As the defendant gave bond for the retention of the property seized by the officer, he could not afterwards deny that he was in the possession of such property at the time the action was commenced. The court was therefore in error in telling the jury, as he did in the first instruction, that the burden to prove that fact was on the plaintiff. But, as the fact that the defendant J. C. Heffner was in the possession of the cattle seized under the writ, and which he claims as his property, was not disputed, either in the pleadings or the evidence, and as this fact seems to have been conceded all through the trial, we do not think that this error was prejudicial, or had any effect on the verdict.

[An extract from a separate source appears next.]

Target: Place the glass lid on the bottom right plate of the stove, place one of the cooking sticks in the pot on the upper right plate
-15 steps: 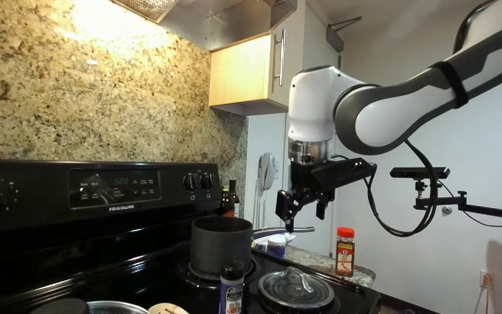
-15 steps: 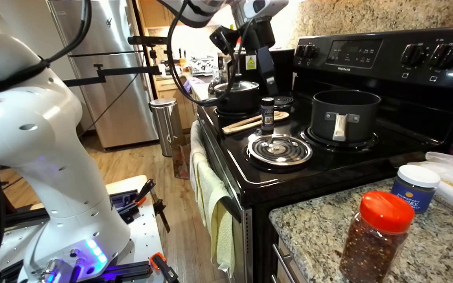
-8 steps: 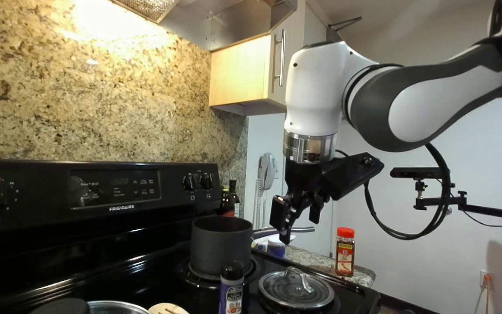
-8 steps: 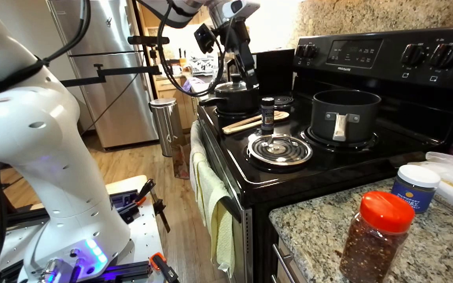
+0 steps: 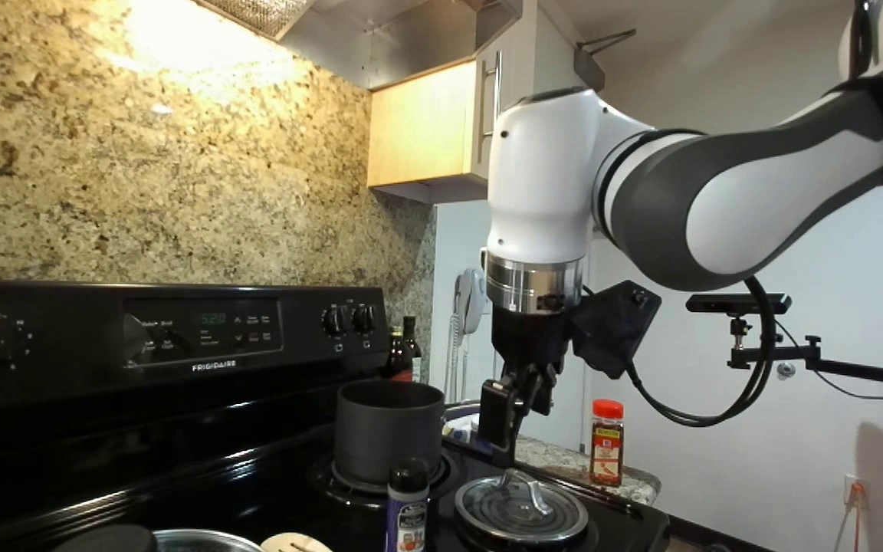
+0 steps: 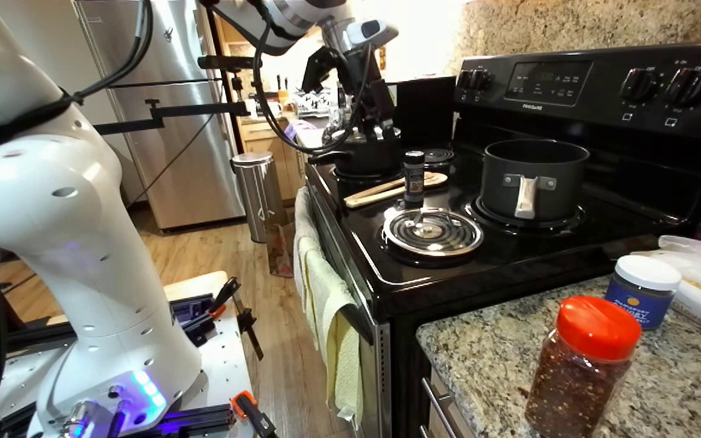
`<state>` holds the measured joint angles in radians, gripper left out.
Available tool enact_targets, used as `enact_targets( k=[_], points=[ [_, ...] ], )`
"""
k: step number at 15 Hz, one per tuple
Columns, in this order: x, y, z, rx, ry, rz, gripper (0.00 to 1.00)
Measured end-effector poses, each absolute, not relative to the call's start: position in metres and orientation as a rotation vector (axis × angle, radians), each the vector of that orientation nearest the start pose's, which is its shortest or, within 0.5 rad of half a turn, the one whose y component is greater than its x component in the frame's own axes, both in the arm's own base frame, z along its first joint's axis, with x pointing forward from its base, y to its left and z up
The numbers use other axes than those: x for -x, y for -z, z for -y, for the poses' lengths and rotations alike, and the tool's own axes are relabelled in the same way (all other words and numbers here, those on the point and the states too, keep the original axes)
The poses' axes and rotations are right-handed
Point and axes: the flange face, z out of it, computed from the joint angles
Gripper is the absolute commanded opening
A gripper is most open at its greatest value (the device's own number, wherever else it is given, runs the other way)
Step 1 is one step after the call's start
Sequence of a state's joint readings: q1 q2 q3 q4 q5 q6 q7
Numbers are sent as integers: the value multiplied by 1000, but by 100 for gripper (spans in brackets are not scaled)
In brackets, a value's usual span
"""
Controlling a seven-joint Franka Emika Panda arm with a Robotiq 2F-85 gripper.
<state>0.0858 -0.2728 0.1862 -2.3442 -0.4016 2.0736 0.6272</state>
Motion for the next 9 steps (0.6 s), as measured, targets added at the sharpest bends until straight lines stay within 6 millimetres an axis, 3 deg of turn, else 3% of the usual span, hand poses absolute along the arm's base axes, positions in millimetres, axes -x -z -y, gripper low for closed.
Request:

While the defendant, having executed a retaining bond, was estopped from denying that he was in possession of the property seized by the officer, he was not estopped from denying that this property was included in the mortgage upon which plaintiff based its right to recover, nor from showing that it belonged to him individually, and that plaintiff had no right to it. Plaintiff’s contention on this point was clearly untenable. The whole trial seems to have been directed to the question as to whether these cattle were the same cattle that were mortgaged by the defendant W. L. Heffner to the plaintiff, or whether they were cattle belonging to the defendant J. C. Heffner, and not included in’such mortgage. As the evidence clearly shows that they were never included in the mortgage, we are of the opinion that the errors complained of were not prejudicial, though they call attention anew to the fact that a trial judge in instructing-a jury should keep clearly in his mind the questions at issue, and not submit to them matters which are not in dispute, and which are concluded by the pleadings or the undisputed facts.
On the whole case, the judgment must be affirmed, and it is so ordered.